Delivered three weeks before stepping down from a role she has performed with distinction over the past five years, Susan Ryan’s speech to the National Press Club of Australia was not only spot on and relevant, but indeed wildly applauded by those there, and from yours truly working and watching Online at my Varidesk.
Citizens in every place and in every age believe they are living through times of unprecedented change and the many challenges they face while different, are not really any more difficult than those posed and solved by our ancestors in the past.
Most people fear change…yet it is one thing that is sure, constant and inevitable…and so how do we go about developing and expanding our skills and attitudes toward change and older people and learn how to deal with both on a daily basis.
There is no advancing any aspect of our society unless we are more willing to appreciate the choices our society faces. Most research informs us that young people now in their 30’s, will never save enough money through superannuation, to sustain them in old age. The majority will have to keep on working right into and throughout their seventies, especially if they are to provide for the final twenty years or so of their lives.
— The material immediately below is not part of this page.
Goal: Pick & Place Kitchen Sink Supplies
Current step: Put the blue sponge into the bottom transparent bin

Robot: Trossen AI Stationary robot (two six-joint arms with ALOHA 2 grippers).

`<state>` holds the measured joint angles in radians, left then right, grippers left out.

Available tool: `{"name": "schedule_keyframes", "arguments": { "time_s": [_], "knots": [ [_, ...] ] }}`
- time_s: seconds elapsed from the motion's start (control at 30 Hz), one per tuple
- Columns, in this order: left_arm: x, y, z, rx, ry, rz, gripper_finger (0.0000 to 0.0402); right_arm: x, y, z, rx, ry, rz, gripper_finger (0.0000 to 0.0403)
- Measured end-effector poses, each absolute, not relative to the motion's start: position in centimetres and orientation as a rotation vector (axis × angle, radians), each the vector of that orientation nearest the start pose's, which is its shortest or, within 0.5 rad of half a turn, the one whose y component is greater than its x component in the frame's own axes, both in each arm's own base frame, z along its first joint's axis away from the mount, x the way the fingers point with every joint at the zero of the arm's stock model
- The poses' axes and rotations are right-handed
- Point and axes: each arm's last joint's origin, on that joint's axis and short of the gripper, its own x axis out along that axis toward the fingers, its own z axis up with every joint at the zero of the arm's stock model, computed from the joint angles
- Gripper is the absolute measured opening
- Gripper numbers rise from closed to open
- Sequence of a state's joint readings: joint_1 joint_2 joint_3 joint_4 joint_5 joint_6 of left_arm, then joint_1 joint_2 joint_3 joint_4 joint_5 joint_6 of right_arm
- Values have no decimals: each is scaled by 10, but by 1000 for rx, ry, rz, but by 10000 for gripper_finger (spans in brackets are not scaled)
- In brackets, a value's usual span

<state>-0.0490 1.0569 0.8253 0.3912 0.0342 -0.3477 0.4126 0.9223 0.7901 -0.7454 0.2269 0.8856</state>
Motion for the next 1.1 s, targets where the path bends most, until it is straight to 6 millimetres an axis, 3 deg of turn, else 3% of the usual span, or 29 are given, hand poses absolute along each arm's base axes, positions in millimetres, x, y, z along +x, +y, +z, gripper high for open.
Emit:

The improvement in health since a century ago, has meant a great many more people are living much longer than they did in the past. Susan quoted real statistics ‘.. that in 2015 there were 901 million people aged 60 and over, by 2050, there will be 2.1 billion as population ageing is global’
Susan Ryan also noted in her speech ‘… the business case for employing older workers is undeniable, but only relatively few businesses are doing it’ and this will have consequences for all of society’.
She pointed out that
“When we are facing average life expectancy for men and women of over 95 years, why do we still tolerate massive age discrimination pushing people in their early 50s out of paid work and on to benefits?
Why do employers while bemoaning skills shortages turn away the skilled and experienced over 50s”
It certainly happened to me 20 years ago and from discussions with younger women, in reality it hasn’t changed much since them. Those who do try to help are the exception rather than the rule.
She went on to say “We hear a lot of calls for innovation, enterprise, for new markets, new products, digitalising of everything, robots…. the unstated, or sometimes the stated premise for such desired and desirable developments is that we must look only to the young to find them.
Yes,… the young are and will always be a source of innovation and initiative” she said.
However, often they need wise guidance to bring their ideas to fruition so they don’t crash and burn along the way through inexperience, or by treading all over other people’s ideas and perceptions.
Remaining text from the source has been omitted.